→ **What you need to do**
Gather every line below where "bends" appears.

→ **Dataset excerpts**
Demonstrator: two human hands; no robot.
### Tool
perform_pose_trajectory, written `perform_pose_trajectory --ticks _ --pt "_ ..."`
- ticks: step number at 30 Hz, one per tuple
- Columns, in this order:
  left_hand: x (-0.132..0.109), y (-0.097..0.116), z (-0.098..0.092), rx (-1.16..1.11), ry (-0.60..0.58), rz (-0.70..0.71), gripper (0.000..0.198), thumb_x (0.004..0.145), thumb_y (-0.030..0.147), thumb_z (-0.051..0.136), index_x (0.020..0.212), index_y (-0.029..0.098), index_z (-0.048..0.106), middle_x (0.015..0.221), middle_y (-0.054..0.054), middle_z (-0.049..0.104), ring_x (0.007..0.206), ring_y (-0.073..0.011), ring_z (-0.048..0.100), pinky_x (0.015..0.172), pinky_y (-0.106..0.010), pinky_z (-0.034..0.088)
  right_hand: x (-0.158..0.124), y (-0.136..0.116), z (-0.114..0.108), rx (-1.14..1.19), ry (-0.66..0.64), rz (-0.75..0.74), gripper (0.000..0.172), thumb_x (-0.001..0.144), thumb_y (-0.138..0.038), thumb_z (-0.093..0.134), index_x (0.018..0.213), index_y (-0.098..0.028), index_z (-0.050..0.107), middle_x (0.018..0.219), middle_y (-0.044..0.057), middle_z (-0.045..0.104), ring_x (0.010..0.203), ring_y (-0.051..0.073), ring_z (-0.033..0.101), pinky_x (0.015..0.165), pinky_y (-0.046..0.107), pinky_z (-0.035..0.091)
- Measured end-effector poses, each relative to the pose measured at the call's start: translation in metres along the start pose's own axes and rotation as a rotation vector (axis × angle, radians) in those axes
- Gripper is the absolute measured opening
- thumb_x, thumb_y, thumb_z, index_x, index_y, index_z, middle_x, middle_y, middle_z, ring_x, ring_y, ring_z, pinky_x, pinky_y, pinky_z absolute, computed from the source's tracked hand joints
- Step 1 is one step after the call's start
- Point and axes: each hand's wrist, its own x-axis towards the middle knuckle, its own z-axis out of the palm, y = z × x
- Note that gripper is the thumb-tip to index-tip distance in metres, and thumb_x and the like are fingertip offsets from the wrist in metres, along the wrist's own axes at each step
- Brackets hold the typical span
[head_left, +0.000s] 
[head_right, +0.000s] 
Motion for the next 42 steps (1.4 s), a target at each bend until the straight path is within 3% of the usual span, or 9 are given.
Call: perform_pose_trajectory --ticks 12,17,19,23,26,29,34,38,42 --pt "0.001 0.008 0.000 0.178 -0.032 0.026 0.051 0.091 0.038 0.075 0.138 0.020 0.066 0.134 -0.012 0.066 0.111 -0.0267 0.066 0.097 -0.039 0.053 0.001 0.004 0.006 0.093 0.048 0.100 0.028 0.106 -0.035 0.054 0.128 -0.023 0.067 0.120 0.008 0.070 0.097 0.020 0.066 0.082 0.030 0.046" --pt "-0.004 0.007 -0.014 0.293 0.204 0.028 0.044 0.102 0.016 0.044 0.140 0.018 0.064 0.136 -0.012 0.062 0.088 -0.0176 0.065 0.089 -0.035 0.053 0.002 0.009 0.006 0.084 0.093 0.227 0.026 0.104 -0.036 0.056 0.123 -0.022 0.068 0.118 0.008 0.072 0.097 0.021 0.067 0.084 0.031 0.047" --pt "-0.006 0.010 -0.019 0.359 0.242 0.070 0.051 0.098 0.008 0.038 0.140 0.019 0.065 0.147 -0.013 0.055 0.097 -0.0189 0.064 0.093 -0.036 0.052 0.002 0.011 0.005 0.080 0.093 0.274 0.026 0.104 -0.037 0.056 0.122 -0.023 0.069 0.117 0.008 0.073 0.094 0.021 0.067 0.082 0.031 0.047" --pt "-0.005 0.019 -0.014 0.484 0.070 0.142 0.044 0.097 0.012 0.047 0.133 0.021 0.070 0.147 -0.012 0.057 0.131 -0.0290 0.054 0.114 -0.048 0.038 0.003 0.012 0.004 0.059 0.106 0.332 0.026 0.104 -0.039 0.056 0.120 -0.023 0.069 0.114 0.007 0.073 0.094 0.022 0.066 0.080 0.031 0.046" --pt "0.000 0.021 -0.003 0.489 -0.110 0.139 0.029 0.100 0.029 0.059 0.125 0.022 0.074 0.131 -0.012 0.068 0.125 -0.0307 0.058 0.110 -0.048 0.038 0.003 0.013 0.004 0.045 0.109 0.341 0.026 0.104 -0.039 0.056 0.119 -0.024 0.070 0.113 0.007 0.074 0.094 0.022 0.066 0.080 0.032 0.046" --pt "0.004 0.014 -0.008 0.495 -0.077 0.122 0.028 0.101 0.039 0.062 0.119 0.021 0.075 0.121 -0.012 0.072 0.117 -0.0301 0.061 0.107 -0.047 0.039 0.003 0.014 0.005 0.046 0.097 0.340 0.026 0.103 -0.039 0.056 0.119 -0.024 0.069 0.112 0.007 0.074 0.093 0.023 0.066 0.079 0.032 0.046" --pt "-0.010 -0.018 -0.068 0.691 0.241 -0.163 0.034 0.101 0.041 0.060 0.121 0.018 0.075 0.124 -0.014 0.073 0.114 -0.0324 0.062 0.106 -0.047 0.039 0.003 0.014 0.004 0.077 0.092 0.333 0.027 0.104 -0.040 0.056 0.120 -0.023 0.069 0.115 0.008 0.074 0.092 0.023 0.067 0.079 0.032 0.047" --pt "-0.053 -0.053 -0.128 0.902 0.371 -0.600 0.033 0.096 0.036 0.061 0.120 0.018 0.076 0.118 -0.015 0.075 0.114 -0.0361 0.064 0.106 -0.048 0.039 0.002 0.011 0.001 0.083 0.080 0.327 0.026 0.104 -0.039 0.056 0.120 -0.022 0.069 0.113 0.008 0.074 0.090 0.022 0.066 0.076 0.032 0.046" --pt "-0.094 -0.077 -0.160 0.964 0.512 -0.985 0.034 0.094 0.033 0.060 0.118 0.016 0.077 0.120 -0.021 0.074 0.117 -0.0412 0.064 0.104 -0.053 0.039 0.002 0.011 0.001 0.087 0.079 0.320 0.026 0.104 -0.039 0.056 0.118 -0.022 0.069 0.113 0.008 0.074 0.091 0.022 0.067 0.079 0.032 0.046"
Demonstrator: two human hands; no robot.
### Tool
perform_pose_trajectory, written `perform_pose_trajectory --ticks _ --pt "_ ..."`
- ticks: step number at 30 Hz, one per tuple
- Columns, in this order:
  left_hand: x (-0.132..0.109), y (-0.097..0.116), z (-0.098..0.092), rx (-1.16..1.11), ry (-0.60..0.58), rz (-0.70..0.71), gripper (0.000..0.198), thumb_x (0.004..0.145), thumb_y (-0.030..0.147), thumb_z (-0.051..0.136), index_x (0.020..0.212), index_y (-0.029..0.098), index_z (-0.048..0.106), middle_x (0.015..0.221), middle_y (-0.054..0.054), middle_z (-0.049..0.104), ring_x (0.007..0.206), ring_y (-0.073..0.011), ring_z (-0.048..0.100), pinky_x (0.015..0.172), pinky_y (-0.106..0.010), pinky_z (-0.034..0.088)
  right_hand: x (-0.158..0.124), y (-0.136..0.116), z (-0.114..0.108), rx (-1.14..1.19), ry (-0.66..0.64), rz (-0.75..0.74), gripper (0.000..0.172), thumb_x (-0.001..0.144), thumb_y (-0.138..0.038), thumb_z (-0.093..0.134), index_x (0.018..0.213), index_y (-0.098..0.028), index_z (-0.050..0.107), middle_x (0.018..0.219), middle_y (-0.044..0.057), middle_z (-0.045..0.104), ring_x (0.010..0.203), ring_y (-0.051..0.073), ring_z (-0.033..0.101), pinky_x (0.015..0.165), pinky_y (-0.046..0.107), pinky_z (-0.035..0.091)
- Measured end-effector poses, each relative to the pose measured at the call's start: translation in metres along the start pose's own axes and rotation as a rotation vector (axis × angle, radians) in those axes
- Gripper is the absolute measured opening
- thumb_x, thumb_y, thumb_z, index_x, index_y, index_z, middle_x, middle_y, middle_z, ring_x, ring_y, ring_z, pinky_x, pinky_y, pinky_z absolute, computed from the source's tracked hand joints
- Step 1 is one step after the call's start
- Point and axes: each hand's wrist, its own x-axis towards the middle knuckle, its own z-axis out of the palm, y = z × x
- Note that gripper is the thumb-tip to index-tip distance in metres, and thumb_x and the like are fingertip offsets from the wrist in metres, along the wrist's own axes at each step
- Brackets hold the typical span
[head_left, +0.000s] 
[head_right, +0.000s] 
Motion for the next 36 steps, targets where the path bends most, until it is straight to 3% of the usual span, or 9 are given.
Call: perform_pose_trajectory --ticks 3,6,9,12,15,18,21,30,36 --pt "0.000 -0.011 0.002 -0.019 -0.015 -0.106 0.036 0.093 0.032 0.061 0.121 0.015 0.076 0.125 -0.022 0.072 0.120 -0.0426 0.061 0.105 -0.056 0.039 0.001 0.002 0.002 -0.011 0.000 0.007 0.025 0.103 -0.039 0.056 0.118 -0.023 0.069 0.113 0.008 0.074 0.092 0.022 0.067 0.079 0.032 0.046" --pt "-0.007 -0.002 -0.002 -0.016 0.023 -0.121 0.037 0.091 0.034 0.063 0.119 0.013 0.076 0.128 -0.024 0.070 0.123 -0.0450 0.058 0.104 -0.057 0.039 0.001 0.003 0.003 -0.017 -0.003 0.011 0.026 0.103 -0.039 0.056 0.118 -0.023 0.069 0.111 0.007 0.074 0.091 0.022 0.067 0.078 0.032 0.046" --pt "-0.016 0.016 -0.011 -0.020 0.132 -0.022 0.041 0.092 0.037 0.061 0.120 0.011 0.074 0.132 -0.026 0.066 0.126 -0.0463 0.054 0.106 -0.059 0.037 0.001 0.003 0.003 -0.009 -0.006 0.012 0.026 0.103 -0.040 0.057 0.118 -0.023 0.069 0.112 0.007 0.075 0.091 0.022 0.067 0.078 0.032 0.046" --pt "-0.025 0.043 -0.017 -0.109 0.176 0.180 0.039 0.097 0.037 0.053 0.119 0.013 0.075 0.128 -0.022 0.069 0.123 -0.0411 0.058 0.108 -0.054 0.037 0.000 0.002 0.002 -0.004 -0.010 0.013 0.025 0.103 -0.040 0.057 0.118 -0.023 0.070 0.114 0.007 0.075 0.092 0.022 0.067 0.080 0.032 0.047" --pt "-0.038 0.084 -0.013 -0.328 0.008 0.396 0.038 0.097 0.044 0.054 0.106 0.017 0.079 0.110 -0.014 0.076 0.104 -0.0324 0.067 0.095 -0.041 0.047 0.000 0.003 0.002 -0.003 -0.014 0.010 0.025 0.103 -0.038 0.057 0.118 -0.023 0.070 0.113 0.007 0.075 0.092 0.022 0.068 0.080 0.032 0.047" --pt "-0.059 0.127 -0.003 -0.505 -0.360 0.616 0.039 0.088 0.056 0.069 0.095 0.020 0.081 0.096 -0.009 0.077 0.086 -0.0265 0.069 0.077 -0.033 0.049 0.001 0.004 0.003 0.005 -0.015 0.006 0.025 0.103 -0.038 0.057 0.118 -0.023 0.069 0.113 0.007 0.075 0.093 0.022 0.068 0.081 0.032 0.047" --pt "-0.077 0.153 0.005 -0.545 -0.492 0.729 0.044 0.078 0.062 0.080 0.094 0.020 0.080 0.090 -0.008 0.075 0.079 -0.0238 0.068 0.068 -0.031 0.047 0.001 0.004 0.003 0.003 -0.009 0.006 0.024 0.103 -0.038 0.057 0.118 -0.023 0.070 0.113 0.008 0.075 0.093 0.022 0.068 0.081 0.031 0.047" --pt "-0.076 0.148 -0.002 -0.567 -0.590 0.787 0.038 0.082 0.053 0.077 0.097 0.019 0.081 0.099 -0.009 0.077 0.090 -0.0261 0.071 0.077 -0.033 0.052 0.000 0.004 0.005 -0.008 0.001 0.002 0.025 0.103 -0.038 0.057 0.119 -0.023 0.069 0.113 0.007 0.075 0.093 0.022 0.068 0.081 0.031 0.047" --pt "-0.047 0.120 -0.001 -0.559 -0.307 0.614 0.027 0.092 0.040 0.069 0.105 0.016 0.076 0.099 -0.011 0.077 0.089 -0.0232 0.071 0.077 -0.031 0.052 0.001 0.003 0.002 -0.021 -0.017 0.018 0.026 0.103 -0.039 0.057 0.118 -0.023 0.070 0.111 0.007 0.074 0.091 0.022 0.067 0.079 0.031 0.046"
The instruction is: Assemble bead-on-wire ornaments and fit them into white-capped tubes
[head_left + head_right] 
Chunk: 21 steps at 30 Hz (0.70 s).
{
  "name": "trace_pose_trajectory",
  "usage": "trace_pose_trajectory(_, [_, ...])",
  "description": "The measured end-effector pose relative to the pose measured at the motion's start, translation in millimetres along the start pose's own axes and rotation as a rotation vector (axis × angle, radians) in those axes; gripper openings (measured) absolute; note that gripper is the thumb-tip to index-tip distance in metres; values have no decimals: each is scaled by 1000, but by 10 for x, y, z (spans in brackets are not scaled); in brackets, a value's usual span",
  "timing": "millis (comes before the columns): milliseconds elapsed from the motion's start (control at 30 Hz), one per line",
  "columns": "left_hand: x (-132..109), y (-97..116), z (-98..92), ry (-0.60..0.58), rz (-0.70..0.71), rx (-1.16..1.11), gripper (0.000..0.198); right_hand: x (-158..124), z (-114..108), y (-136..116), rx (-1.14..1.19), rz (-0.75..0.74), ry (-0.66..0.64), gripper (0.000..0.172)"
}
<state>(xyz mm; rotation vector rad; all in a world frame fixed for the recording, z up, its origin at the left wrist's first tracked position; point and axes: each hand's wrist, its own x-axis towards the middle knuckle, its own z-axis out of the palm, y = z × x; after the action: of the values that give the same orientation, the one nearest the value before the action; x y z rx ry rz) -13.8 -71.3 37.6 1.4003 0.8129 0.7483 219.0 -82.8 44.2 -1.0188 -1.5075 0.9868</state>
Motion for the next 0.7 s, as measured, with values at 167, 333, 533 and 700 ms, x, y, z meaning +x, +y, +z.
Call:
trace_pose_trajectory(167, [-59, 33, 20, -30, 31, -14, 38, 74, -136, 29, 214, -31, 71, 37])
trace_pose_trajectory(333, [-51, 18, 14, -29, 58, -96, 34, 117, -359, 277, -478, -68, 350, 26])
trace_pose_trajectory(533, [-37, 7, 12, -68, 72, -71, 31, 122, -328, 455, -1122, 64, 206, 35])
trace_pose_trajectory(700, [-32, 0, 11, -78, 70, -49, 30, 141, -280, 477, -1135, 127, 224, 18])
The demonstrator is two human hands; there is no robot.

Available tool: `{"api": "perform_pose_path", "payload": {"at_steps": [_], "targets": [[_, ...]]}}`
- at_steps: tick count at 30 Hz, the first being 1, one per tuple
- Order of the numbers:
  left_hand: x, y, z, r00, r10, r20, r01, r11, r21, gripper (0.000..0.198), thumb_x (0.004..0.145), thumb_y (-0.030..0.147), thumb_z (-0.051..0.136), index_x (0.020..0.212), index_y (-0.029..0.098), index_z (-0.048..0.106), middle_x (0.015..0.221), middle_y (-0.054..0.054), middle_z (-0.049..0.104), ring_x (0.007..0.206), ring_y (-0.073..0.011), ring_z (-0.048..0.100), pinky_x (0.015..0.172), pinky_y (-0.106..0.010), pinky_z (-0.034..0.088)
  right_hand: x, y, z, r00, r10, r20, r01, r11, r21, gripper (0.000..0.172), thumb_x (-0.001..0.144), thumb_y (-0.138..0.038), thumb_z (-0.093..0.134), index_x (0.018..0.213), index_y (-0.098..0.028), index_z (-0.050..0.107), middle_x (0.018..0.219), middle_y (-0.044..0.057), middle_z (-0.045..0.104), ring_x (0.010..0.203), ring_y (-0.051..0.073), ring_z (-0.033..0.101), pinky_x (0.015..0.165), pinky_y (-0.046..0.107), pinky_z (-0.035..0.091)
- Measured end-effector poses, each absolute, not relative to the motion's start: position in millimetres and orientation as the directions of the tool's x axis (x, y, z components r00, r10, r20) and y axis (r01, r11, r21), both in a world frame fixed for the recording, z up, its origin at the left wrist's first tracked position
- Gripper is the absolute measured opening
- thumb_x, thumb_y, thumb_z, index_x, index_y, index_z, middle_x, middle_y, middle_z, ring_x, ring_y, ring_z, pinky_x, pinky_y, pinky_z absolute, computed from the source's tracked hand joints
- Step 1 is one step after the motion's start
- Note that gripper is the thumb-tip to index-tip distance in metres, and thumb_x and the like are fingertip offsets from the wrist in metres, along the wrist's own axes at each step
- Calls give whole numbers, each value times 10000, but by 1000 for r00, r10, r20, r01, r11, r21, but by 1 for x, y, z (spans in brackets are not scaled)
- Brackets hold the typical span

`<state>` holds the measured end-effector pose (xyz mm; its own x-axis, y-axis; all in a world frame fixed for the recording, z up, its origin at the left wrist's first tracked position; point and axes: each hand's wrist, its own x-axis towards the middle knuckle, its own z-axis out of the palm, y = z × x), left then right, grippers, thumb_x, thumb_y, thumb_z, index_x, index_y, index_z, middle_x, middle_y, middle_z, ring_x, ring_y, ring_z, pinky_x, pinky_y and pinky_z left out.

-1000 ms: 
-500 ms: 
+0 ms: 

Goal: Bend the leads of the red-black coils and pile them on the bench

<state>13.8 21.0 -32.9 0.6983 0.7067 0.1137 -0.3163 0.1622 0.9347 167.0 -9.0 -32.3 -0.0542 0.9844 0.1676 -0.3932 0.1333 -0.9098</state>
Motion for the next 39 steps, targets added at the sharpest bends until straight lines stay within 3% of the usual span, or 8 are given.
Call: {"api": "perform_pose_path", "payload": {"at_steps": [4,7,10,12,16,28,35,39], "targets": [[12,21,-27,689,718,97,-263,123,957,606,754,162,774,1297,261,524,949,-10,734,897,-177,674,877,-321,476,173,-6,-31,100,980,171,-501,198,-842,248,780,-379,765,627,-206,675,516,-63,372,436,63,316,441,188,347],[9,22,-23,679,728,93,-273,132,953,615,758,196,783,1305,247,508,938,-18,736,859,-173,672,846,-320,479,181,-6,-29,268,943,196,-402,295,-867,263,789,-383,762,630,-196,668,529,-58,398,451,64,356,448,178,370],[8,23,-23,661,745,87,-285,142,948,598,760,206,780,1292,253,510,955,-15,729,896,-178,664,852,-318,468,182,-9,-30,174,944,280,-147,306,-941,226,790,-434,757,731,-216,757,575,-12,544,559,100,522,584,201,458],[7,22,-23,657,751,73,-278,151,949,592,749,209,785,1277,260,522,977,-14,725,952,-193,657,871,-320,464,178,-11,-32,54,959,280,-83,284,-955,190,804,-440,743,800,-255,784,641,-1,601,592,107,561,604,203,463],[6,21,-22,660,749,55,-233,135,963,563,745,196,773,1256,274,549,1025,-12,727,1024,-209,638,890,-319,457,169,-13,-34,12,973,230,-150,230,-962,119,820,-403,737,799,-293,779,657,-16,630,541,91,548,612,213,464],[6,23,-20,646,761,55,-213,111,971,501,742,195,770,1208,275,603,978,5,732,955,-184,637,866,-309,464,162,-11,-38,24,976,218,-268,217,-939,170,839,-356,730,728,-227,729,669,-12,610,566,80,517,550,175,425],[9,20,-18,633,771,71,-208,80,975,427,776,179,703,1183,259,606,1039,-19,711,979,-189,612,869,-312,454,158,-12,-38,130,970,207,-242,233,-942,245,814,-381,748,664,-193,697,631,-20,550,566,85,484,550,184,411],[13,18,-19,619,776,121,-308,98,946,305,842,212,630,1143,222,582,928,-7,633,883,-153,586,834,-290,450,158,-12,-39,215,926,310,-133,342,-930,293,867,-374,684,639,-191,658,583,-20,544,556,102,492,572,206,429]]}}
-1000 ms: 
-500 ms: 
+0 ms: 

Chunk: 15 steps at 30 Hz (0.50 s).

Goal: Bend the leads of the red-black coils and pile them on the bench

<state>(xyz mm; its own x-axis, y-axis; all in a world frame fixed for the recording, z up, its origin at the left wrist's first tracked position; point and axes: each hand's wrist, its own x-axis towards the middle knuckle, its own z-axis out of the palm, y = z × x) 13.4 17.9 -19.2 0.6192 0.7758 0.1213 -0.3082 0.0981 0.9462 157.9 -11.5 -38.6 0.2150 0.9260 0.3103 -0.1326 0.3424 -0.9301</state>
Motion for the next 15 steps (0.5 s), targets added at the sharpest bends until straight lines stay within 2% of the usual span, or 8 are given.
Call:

→ **Your response**
Motion for the next 36 steps, targets where the path bends most, until it is straight to 3% of the usual span, or 9 are given.
Motion for the next 39 steps, targets added at the sharpest bends until straight lines stay within 3% of the usual span, or 8 are given.
Motion for the next 15 steps (0.5 s), targets added at the sharpest bends until straight lines stay within 2% of the usual span, or 8 are given.

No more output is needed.